● **EXERCISE GOAL**
Select every line below containing the word "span".
* * * * * * * * *
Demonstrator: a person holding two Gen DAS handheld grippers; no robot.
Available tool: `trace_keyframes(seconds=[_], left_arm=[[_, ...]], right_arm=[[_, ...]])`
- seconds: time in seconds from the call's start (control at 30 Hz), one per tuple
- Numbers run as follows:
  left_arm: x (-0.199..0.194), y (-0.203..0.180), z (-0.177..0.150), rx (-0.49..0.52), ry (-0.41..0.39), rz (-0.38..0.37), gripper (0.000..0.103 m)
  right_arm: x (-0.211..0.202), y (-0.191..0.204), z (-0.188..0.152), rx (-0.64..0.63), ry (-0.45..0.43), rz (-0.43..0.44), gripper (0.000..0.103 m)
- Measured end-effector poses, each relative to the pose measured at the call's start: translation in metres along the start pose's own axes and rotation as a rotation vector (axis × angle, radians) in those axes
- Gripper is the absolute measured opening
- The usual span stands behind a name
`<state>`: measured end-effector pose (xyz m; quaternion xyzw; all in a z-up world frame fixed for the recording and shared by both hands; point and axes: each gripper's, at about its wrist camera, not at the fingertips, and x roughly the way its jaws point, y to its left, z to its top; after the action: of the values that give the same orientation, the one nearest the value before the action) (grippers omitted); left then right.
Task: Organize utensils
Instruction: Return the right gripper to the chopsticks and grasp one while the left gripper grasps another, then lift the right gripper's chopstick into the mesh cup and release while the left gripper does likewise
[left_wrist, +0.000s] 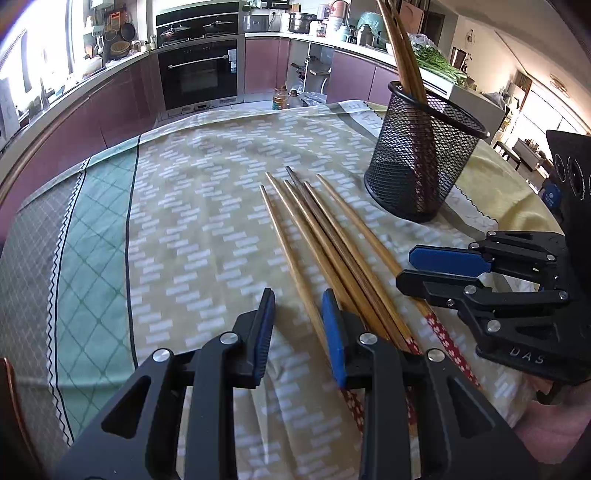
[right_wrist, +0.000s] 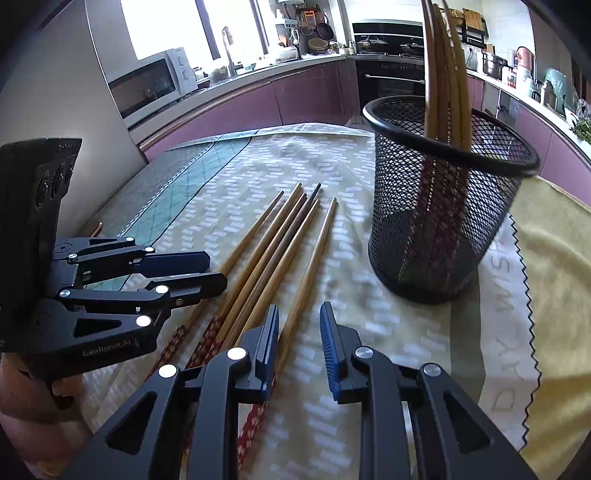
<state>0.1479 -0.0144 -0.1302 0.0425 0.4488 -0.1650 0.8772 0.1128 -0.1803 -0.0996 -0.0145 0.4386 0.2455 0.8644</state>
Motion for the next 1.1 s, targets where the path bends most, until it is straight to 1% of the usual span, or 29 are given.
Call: trace_keyframes(seconds=[0.1, 0.2, 0.27, 0.3, 0.37, 0.43, 0.6, 0.83, 1.03, 1.1], left_arm=[[0.004, 0.000, 0.006, 0.006, 0.004, 0.006, 0.026], [0.007, -0.001, 0.009, 0.009, 0.000, 0.020, 0.023], [0.007, 0.000, 0.009, -0.006, -0.005, 0.019, 0.019], [0.007, 0.000, 0.008, -0.015, -0.008, 0.012, 0.014], [0.005, 0.003, 0.006, -0.043, -0.013, 0.002, 0.011], [0.003, 0.005, 0.003, -0.069, -0.017, -0.004, 0.009], [-0.006, 0.011, -0.005, -0.117, -0.036, -0.029, 0.008], [-0.014, 0.005, -0.012, -0.099, -0.032, -0.082, 0.008], [-0.007, 0.000, -0.011, -0.062, 0.000, -0.080, 0.008], [-0.005, 0.001, -0.010, -0.055, 0.010, -0.079, 0.009]], right_arm=[[0.005, -0.001, 0.003, 0.002, -0.005, -0.005, 0.020], [0.007, -0.003, 0.005, 0.014, -0.007, -0.006, 0.015], [0.007, -0.007, 0.005, 0.034, -0.009, -0.001, 0.009], [0.006, -0.010, 0.005, 0.048, -0.011, 0.008, 0.008], [0.005, -0.015, 0.005, 0.076, -0.014, 0.023, 0.006], [0.004, -0.018, 0.004, 0.094, -0.018, 0.034, 0.006], [-0.008, -0.021, -0.001, 0.105, -0.046, 0.069, 0.006], [-0.015, -0.007, -0.005, 0.041, -0.038, 0.115, 0.006], [-0.006, -0.001, -0.002, 0.011, 0.004, 0.113, 0.006], [-0.001, 0.002, -0.001, -0.002, 0.018, 0.107, 0.008]])
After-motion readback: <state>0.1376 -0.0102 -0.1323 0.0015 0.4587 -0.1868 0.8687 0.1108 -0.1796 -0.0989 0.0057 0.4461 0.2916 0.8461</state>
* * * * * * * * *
● **TASK SOLUTION**
- The usual span stands behind a name
Motion for the next 1.1 s, targets where the path bends most, until it is straight to 1% of the usual span, or 29 are given.

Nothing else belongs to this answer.